**Data entries**

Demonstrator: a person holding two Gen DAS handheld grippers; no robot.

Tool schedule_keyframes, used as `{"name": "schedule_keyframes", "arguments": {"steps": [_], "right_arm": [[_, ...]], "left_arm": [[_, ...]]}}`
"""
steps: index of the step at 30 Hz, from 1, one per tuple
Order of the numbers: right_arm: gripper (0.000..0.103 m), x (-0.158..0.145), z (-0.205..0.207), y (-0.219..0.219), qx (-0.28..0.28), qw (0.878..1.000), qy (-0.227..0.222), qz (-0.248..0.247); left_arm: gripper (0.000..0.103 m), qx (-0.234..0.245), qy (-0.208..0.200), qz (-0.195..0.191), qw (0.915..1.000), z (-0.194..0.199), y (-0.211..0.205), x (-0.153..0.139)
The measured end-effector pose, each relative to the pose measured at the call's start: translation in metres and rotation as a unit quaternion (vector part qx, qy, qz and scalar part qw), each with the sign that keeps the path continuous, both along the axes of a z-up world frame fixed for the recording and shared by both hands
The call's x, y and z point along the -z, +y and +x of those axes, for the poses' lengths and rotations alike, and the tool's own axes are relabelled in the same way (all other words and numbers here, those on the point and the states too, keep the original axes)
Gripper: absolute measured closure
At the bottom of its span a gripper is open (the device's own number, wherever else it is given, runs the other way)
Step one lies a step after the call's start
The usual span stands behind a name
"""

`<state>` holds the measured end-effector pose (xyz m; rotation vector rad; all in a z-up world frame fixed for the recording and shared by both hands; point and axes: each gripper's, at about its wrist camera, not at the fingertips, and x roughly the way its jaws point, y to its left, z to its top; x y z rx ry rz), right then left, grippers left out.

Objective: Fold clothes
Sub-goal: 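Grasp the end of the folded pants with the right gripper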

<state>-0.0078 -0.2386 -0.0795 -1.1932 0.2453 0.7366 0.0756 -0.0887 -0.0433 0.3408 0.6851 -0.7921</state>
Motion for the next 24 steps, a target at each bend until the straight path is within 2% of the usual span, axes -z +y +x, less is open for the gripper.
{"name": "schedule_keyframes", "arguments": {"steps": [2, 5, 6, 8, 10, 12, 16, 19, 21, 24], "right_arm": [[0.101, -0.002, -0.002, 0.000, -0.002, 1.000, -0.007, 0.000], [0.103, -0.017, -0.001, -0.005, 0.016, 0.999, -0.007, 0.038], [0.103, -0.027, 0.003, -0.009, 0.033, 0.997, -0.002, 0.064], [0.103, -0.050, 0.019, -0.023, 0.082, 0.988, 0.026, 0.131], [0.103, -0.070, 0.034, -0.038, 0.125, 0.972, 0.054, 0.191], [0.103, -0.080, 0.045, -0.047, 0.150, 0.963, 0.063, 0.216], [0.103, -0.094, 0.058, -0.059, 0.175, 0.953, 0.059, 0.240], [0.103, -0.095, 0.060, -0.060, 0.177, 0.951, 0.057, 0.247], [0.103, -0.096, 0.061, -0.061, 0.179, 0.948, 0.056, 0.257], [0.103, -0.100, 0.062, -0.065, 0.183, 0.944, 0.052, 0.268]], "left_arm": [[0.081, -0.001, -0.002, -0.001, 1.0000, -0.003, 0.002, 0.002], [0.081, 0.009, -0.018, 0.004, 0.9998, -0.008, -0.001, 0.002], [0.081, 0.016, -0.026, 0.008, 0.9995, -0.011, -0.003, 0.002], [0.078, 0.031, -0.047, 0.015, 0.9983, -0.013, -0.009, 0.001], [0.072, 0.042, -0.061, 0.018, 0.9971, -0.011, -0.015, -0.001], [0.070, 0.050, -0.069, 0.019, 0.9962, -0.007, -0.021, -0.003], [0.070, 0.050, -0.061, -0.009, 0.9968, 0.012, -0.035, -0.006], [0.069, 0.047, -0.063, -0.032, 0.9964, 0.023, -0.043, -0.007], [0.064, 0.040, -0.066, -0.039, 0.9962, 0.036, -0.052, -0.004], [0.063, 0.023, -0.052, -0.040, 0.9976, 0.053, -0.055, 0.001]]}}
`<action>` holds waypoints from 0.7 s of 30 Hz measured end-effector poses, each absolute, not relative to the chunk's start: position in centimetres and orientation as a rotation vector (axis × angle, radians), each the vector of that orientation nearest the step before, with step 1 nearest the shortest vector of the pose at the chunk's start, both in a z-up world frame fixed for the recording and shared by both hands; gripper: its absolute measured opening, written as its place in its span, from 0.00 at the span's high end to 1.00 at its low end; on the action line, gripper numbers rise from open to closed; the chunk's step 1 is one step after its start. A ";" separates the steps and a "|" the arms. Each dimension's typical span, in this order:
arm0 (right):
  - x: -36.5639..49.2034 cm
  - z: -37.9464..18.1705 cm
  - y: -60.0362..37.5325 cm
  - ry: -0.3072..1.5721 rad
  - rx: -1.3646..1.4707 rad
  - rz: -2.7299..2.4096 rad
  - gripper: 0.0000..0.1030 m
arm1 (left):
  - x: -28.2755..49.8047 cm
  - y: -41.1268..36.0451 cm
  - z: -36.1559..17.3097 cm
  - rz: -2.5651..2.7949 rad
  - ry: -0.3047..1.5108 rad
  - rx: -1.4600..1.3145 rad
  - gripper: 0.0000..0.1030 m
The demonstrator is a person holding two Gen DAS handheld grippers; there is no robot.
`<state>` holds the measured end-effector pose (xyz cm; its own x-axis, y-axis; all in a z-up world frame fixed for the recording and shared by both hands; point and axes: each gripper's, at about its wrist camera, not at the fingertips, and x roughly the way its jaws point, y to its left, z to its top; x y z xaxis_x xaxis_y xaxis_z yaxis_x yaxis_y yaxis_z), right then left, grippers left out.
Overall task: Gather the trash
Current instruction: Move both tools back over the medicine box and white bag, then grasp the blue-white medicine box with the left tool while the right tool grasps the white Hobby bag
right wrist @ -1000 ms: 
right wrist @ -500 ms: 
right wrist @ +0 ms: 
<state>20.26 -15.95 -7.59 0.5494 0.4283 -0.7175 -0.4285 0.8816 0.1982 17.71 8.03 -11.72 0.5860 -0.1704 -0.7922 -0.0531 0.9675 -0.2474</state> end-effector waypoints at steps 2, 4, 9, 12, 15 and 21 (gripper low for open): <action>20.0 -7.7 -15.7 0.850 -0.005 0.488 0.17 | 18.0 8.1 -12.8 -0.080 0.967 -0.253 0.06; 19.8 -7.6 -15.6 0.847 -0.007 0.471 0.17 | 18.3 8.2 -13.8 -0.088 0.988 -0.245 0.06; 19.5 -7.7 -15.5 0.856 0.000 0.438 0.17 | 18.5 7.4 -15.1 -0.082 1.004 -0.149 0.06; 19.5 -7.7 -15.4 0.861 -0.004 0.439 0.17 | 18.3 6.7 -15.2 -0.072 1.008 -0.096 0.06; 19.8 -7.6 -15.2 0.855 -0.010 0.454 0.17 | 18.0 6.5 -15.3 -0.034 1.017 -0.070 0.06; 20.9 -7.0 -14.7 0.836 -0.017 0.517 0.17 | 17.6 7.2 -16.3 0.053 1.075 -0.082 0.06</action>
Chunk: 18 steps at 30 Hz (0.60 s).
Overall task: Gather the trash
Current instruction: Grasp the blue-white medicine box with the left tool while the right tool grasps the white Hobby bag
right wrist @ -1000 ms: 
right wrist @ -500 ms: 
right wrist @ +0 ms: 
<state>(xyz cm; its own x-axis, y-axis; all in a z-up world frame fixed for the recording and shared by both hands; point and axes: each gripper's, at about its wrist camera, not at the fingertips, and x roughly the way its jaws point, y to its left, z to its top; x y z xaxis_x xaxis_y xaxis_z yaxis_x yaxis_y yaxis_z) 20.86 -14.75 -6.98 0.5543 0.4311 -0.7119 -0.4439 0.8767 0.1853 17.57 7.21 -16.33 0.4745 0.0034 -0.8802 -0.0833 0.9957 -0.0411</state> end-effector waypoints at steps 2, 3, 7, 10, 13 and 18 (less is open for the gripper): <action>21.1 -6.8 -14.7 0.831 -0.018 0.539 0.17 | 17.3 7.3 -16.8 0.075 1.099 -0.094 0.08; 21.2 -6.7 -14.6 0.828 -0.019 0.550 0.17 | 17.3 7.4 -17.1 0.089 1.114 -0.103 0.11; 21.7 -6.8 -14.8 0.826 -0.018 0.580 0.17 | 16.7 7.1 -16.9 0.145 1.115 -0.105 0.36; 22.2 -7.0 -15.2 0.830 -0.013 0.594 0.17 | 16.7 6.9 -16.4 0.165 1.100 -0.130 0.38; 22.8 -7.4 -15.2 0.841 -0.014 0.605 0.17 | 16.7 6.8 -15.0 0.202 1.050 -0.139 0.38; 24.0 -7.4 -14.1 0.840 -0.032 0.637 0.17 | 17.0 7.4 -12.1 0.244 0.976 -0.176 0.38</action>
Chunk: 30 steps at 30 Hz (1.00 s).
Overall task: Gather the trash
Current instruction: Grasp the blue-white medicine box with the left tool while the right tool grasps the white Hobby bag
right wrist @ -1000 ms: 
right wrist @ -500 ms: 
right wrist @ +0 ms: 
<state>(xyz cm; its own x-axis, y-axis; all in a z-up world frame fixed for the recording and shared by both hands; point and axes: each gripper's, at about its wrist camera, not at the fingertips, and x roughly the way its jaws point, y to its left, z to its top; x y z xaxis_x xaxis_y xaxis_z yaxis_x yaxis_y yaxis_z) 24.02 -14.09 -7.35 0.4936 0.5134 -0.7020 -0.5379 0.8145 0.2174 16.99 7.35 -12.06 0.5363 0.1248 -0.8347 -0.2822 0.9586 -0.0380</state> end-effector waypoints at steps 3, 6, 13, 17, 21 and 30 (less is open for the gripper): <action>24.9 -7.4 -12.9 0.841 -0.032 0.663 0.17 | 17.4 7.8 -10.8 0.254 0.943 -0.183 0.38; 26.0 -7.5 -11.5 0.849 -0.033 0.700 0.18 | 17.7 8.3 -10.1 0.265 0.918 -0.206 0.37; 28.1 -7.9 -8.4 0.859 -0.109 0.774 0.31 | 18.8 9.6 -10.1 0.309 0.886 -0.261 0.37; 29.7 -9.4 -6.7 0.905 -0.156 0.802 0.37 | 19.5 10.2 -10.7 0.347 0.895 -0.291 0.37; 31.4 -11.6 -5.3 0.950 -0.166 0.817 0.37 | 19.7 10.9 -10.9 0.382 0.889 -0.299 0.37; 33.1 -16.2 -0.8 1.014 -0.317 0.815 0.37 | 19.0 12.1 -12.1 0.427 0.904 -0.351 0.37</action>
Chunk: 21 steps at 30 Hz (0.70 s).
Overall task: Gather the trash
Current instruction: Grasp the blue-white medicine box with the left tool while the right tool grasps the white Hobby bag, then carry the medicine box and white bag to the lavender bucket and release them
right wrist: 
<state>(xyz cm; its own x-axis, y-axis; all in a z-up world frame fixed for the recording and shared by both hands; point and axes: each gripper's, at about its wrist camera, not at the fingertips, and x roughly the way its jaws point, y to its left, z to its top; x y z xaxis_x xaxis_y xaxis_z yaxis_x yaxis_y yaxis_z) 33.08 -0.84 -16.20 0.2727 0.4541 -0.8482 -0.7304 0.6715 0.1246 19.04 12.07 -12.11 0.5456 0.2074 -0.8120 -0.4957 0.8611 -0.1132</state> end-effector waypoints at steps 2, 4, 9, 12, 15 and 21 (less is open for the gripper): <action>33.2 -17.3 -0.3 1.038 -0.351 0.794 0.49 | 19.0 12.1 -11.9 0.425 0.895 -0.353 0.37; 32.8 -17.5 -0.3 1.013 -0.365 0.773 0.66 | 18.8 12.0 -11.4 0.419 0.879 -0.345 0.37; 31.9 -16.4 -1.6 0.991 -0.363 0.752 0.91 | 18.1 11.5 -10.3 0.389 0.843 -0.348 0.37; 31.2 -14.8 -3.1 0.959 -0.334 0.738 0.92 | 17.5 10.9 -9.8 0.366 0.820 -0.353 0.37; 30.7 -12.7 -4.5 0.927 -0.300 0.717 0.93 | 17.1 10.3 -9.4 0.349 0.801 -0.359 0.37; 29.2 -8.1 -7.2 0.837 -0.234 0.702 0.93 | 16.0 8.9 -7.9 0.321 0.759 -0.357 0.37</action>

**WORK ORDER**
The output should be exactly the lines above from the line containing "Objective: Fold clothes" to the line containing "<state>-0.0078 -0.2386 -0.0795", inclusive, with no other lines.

**EXERCISE ANSWER**
Objective: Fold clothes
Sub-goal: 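Grasp the end of the folded pants with the right gripper
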
<state>-0.0078 -0.2386 -0.0795 -1.1932 0.2453 0.7366 0.0756 -0.0887 -0.0433 0.3408 0.6851 -0.7921</state>

There is nothing more to the exercise.